Elections européennes : Julien Dray se déclare candidat pour mener la liste du Parti socialiste

L'ancien député et conseiller régional socialiste d'Île-de-France entend "créer un collectif rassembleur autour de ce projet", explique-t-il dans un entretien au "Parisien", dimanche. 

L\'ancien député socialiste de l\'Essonne, Julien Dray, le 24 juin 2017 à Paris. 
L'ancien député socialiste de l'Essonne, Julien Dray, le 24 juin 2017 à Paris.  (ZAKARIA ABDELKAFI / AFP)

Julien Dray dévoile ses ambitions pour les élections européennes de 2019, dans un entretien au Parisien, dimanche 5 août. L'ancien député socialiste de l'Essonne et actuel conseiller régional d'Île-de-France "souhaite mener la bataille des Européennes au nom des socialistes et créer un collectif rassembleur autour de ce projet", annonce-t-il au quotidien. 

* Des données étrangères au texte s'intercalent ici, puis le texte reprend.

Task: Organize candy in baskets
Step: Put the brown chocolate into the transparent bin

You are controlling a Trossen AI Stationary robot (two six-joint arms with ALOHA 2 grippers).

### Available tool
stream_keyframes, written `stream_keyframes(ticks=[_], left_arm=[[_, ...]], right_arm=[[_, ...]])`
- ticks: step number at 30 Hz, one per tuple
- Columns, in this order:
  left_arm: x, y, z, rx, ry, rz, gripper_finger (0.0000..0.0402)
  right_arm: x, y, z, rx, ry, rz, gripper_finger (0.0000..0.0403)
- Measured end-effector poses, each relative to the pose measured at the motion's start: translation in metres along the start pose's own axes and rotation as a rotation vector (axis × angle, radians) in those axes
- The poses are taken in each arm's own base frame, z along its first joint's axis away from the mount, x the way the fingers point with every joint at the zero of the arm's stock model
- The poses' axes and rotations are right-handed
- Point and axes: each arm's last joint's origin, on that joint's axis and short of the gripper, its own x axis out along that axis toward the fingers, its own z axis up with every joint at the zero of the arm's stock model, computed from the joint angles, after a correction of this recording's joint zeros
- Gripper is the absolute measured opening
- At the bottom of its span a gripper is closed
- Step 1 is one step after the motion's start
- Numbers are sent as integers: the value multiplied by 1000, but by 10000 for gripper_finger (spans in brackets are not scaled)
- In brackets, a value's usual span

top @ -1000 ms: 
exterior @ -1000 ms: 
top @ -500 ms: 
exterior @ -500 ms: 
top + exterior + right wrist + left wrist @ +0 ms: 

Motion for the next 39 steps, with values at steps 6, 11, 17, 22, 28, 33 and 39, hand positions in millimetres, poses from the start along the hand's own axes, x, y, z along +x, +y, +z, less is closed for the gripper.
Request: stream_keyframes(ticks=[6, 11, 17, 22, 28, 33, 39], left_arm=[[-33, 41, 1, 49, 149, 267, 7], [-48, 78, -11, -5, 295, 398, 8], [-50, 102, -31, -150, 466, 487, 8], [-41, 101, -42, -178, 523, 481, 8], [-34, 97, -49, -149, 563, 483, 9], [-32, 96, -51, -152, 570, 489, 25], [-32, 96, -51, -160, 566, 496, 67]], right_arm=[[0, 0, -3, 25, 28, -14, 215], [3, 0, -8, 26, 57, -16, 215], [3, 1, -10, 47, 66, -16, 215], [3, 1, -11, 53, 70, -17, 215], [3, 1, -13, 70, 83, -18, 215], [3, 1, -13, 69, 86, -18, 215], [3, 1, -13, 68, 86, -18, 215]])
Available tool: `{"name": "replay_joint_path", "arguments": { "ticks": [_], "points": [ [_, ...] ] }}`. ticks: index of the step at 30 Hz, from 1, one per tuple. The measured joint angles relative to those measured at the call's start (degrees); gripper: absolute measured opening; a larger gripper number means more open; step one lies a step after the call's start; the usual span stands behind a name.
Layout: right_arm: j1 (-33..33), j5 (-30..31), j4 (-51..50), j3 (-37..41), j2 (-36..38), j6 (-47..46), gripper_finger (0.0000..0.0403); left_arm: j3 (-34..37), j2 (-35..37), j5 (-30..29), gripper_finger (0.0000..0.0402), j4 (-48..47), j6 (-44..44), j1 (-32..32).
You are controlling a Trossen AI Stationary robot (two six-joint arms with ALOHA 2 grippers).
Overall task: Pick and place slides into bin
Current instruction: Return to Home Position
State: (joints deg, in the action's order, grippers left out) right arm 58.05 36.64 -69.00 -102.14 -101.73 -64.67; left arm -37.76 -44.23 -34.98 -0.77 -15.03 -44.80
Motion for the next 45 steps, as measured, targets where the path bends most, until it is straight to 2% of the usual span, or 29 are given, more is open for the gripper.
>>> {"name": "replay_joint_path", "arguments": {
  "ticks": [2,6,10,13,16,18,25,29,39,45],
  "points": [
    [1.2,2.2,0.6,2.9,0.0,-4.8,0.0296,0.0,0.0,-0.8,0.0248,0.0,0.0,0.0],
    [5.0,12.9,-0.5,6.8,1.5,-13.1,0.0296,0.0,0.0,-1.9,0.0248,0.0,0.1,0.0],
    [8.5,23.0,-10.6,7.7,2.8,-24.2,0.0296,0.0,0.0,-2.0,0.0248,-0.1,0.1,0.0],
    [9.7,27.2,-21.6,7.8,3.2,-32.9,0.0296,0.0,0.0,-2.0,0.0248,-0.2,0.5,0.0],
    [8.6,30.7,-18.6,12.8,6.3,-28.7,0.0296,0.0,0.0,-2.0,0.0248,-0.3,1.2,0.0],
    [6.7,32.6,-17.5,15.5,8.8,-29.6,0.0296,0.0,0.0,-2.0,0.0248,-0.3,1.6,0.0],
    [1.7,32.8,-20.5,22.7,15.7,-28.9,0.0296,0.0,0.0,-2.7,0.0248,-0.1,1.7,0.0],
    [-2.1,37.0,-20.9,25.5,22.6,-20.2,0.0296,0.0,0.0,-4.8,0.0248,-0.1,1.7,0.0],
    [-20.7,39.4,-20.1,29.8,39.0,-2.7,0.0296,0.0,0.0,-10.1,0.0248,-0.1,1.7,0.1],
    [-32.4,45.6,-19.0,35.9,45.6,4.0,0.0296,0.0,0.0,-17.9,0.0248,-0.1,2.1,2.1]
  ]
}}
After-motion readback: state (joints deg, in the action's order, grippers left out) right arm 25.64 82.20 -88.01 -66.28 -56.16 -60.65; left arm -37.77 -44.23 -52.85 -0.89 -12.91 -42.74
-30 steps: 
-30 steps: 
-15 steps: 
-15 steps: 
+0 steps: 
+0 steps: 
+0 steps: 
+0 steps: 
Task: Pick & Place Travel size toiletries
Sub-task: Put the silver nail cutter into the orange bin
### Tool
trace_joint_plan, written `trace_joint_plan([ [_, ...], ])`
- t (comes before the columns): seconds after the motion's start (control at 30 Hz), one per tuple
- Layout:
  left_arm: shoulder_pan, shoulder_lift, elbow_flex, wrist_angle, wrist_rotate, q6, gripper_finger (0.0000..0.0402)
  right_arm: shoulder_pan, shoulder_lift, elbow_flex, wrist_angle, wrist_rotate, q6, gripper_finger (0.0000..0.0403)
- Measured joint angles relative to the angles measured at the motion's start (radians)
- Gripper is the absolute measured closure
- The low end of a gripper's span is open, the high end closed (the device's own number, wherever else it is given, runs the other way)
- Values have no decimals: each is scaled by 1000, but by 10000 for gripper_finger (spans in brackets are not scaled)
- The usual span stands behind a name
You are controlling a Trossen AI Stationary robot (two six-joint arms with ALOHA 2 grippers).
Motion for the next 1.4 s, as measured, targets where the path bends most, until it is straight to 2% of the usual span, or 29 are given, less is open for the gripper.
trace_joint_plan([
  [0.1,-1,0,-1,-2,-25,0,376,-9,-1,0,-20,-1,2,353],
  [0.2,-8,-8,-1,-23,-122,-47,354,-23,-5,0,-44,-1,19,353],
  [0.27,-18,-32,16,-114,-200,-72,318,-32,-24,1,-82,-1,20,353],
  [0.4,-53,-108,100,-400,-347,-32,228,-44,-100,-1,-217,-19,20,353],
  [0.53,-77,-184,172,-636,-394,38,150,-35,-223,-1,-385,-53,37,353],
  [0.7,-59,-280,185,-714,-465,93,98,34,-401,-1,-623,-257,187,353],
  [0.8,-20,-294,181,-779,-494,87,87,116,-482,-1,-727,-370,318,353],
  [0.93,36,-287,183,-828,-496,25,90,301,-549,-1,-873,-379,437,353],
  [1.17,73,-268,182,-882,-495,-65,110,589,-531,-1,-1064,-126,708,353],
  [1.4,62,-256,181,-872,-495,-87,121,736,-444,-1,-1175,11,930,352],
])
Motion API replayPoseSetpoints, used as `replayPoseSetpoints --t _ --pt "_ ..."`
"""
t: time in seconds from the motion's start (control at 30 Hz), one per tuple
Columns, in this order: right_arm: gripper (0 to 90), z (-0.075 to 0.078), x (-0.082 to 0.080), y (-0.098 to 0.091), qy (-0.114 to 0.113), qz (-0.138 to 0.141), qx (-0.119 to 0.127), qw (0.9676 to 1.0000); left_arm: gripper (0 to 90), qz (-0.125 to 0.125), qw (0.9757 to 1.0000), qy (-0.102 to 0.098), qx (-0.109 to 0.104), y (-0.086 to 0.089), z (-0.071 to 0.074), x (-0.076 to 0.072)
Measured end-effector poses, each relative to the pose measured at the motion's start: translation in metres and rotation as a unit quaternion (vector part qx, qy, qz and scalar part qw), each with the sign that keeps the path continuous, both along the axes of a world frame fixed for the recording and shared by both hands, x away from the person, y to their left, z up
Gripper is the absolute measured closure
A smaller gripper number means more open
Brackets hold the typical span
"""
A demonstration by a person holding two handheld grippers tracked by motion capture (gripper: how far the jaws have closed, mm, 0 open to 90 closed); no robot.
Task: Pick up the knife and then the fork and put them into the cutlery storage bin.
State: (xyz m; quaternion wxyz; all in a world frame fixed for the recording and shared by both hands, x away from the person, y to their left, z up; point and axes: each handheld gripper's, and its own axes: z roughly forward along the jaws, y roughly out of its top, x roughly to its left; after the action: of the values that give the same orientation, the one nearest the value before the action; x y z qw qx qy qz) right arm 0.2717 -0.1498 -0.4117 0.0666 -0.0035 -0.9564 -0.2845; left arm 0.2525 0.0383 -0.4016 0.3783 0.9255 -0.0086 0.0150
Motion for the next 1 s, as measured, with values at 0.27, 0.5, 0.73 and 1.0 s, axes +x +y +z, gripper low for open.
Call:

"Il faut mener une bataille politique de conviction. Ces élections européennes seront totalement différentes de toutes celles que nous avons connues auparavant. C'est pourquoi il faut commencer très tôt", défend l'ancien porte-parole du Parti socialiste

Une "dotation universelle" pour chaque jeune européen

Dans cet entretien, Julien Dray détaille plusieurs idées qu'il entend défendre s'il prend la tête de liste nationale du PS aux élections européennes de mai 2019. "Au coeur de ma démarche, il y a la volonté de créer une dotation universelle qui s'impose à tous les pays pour chaque jeune européen à l'âge de 18 ans", indique ainsi le conseiller régional. "Ce serait un capital de départ donné à chaque jeune pour faire sa vie comme il l'entend."

"Par ailleurs je propose de faire du droit à l'avortement un droit européen pour chaque femme", détaille-t-il. "Et je veux aussi une règle commune qui s'impose à toute l'économie pour avoir dans les cinq ans une Europe sans Monsanto et sans glyphosate."

En matière de politique migratoire, l'ancien député souligne que "dans les semaines à venir, comme l'a annoncé Olivier Faure", le premier secrétaire du parti, le PS va "proposer une conférence ouverte à toute la gauche européenne pour tenter de construire un programme commun de gestion des flux migratoires".